WHAT YOU NEED TO DO: Please return the records below exactly as they stand, with the pictures removed.
*** EXCERPTED DATA ***
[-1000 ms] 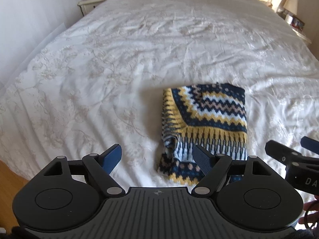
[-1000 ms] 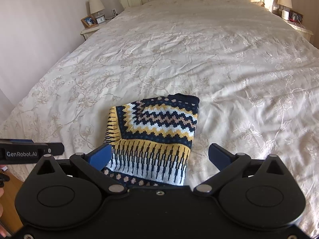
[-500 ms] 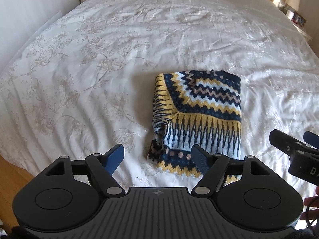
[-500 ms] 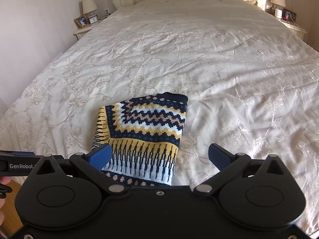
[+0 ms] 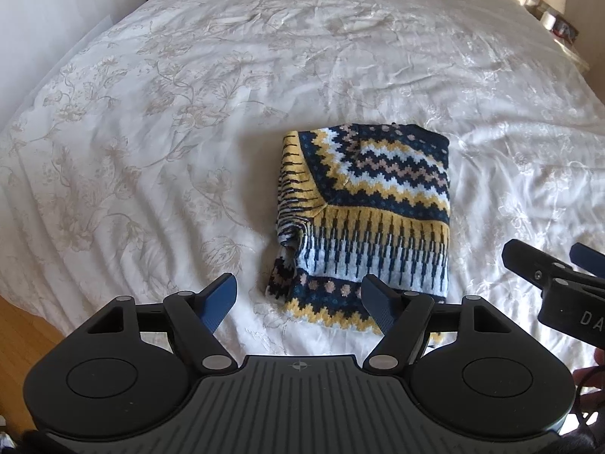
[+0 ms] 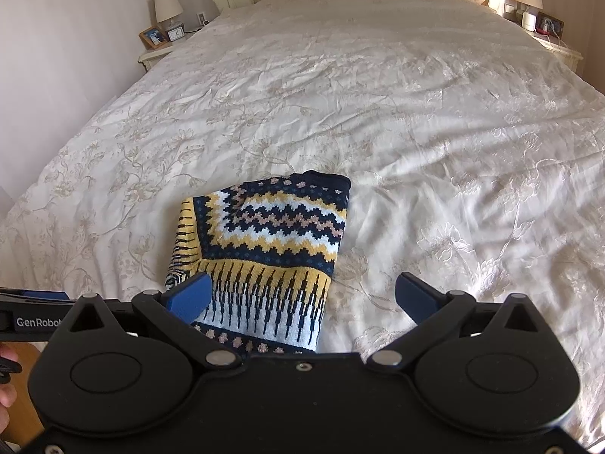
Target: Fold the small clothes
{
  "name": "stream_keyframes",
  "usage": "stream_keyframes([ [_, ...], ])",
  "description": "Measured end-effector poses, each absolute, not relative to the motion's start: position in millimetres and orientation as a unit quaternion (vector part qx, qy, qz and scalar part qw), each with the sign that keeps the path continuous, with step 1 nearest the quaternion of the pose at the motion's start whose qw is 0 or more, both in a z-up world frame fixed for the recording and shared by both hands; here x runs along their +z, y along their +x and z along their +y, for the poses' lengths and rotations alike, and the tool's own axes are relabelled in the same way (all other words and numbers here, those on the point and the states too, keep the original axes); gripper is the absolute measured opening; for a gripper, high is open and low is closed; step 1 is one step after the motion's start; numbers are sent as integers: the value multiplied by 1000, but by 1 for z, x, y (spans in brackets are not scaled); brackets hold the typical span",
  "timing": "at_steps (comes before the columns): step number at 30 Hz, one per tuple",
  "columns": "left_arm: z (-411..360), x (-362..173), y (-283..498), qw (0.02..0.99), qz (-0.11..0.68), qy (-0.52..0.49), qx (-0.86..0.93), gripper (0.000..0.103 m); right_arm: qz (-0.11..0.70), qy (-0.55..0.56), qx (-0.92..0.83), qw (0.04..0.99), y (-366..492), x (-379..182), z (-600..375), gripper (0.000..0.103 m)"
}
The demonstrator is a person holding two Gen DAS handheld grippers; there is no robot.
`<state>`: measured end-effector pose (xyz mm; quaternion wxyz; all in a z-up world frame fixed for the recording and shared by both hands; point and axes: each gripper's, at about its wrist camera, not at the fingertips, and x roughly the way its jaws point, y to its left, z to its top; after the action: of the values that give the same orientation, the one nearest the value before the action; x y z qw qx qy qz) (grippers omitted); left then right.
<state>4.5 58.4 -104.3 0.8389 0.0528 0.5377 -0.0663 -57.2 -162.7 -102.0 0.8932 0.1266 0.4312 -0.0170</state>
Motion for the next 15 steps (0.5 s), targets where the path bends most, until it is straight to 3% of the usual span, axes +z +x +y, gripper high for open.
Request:
stream_keyframes([
  [15,52,-103,5,841,533,50,-71,67,439,127,-17,889,-55,-107,-165,103],
])
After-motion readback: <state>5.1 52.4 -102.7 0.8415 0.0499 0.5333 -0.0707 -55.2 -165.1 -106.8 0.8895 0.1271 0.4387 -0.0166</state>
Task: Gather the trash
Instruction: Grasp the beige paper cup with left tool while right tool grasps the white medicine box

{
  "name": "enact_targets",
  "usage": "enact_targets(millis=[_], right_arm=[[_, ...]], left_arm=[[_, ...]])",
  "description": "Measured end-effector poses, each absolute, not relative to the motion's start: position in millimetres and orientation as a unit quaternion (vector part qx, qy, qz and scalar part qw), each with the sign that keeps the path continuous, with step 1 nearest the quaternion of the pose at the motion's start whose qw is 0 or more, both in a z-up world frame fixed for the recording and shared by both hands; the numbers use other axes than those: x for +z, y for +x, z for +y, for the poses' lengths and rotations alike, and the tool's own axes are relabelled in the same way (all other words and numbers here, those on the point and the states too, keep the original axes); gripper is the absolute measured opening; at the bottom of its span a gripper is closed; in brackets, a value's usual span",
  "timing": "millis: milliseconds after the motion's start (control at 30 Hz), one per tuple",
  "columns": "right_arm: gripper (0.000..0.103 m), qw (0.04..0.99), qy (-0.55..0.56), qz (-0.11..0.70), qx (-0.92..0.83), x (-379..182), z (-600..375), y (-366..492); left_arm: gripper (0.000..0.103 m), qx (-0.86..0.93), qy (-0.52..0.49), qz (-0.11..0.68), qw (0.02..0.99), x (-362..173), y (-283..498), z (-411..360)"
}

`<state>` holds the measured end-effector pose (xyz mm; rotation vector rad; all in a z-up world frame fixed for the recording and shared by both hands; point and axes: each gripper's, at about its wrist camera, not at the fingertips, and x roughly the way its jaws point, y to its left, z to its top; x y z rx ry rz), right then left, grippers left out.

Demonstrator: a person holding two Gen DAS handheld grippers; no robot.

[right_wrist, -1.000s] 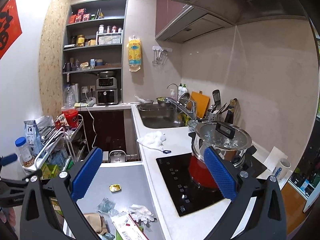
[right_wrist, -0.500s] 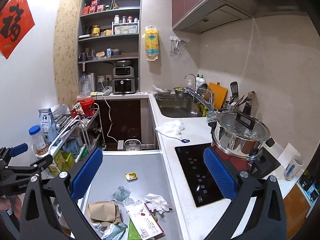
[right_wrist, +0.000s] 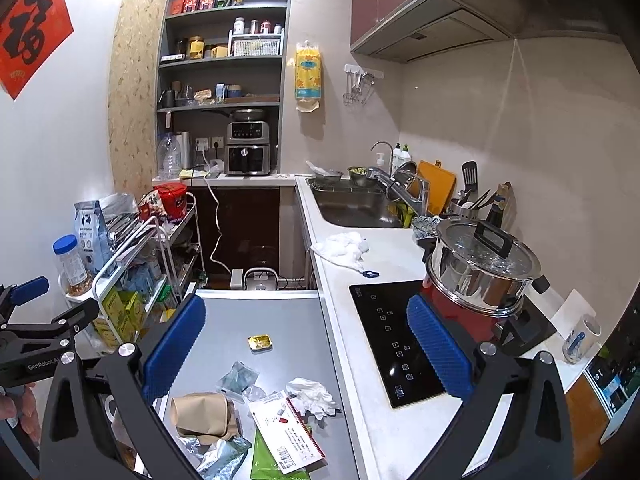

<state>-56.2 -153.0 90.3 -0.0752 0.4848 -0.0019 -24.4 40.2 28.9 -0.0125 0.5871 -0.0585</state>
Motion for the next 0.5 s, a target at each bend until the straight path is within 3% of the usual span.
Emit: enact_targets(millis=[200, 500], right_arm=[[0.099, 0.96, -0.051, 0.272, 0.026, 69.3, -151.3, -46.0], [0.099, 0.909, -0.081, 0.404, 0.066, -29.7, -139.7, -12.7]], left_arm=[[0.101, -0.057, 0.006, 0.311, 0.949, 12.2, -20.9, 32.4], [0.101, -0.115, 0.014, 0.387, 0.915, -62.5, -11.5, 28.0]])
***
EXPECTED ANSWER:
[-1000 ms] 
[-1000 ms] 
[-500 ms] 
[-500 ms] 
[+0 ms] 
[+0 ms] 
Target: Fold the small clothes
{
  "name": "stream_keyframes",
  "usage": "stream_keyframes([ [_, ...], ])",
  "description": "Measured end-effector poses, each absolute, not relative to the motion's start: position in millimetres and orientation as a unit quaternion (vector part qx, qy, qz and scalar part qw), each with the sign that keeps the path continuous, with step 1 nearest the quaternion of the pose at the motion's start whose qw is 0 or more, both in a z-up world frame fixed for the recording and shared by both hands; here x runs along their +z, y along their +x and z along their +y, for the poses' lengths and rotations alike, and the tool's own axes are relabelled in the same way (all other words and numbers here, those on the point and the states too, keep the original axes); gripper is the absolute measured opening; for a gripper, high is open and low is closed; step 1 is one step after the motion's start; numbers are sent as integers: the value multiplied by 1000, but by 1 for z, x, y (spans in brackets are not scaled); brackets hold the typical span",
  "timing": "at_steps (comes before the columns): step number at 30 Hz, one per tuple",
  "columns": "left_arm: z (-411..360), x (-362..173), y (-283..498), qw (0.02..0.99), qz (-0.11..0.68), qy (-0.52..0.49), qx (-0.86..0.93), gripper (0.000..0.103 m); right_arm: qz (-0.11..0.70), qy (-0.55..0.56), qx (-0.92..0.83), qw (0.04..0.99), y (-366..492), x (-379..182), z (-600..375), gripper (0.000..0.103 m)"
}
The demonstrator is a person holding two Gen DAS handheld grippers; there is no robot.
`<state>`: measured end-effector pose (xyz mm; quaternion wxyz; all in a z-up world frame fixed for the recording and shared by both hands; point and axes: each gripper's, at about its wrist camera, not at the fingertips, and x roughly the way its jaws point, y to its left, z to its top; after the action: of the values that give the same orientation, the one nearest the value before the action; x y z qw qx qy qz) (grippers omitted); left then right.
<state>4.5 58.4 -104.3 0.8389 0.0528 0.5377 -0.0663 -57.2 -162.7 -102.0 0.8932 0.1266 0.4312 -0.0170</state>
Motion for the next 15 steps (0.5 s), targets where the path bends most, until it is straight to 3% of the usual span, axes +z +x +y, gripper high for open.
Request:
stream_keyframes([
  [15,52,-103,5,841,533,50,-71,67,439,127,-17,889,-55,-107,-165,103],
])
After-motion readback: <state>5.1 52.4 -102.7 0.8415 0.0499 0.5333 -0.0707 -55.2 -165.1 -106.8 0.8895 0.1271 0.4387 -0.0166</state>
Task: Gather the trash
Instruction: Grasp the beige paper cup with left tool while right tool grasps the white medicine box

{
  "name": "enact_targets",
  "usage": "enact_targets(millis=[_], right_arm=[[_, ...]], left_arm=[[_, ...]])",
  "description": "Measured end-effector poses, each absolute, not relative to the motion's start: position in millimetres and orientation as a unit quaternion (vector part qx, qy, qz and scalar part qw), each with the sign that keeps the path continuous, with step 1 nearest the quaternion of the pose at the motion's start whose qw is 0 or more, both in a z-up world frame fixed for the recording and shared by both hands; the numbers use other axes than those: x for +z, y for +x, z for +y, for the poses' lengths and rotations alike, and the tool's own axes are relabelled in the same way (all other words and numbers here, those on the point and the states too, keep the original axes); gripper is the absolute measured opening; at the bottom of its span a gripper is closed; in brackets, a value's usual span",
  "timing": "millis: milliseconds after the motion's start (control at 30 Hz), one per tuple",
  "columns": "right_arm: gripper (0.000..0.103 m), qw (0.04..0.99), qy (-0.55..0.56), qz (-0.11..0.70), qx (-0.92..0.83), x (-379..182), z (-600..375), y (-366..492); left_arm: gripper (0.000..0.103 m), qx (-0.86..0.93), qy (-0.52..0.49), qz (-0.11..0.68), qw (0.02..0.99), x (-362..173), y (-283..498), z (-411..360)"
}

`<state>` holds the measured end-effector pose (xyz mm; rotation vector rad; all in a z-up world frame fixed for the recording and shared by both hands; point and axes: each gripper's, at about its wrist camera, not at the fingertips, and x roughly the way its jaws point, y to its left, z to its top; x y z rx ry rz), right then left, grippers left out.

Demonstrator: a person holding two Gen DAS handheld grippers; no robot.

[right_wrist, -1.000s] 
[right_wrist, -0.500s] 
[right_wrist, +0.000s] 

<state>-56.2 -153.0 90.3 -0.0752 0.4848 -0.0019 -24.4 40.2 28.9 -0.0125 0.5871 -0.0585</state>
Motion for the next 0.5 s, a target at each bend until the straight path is within 3% of the usual span.
Emit: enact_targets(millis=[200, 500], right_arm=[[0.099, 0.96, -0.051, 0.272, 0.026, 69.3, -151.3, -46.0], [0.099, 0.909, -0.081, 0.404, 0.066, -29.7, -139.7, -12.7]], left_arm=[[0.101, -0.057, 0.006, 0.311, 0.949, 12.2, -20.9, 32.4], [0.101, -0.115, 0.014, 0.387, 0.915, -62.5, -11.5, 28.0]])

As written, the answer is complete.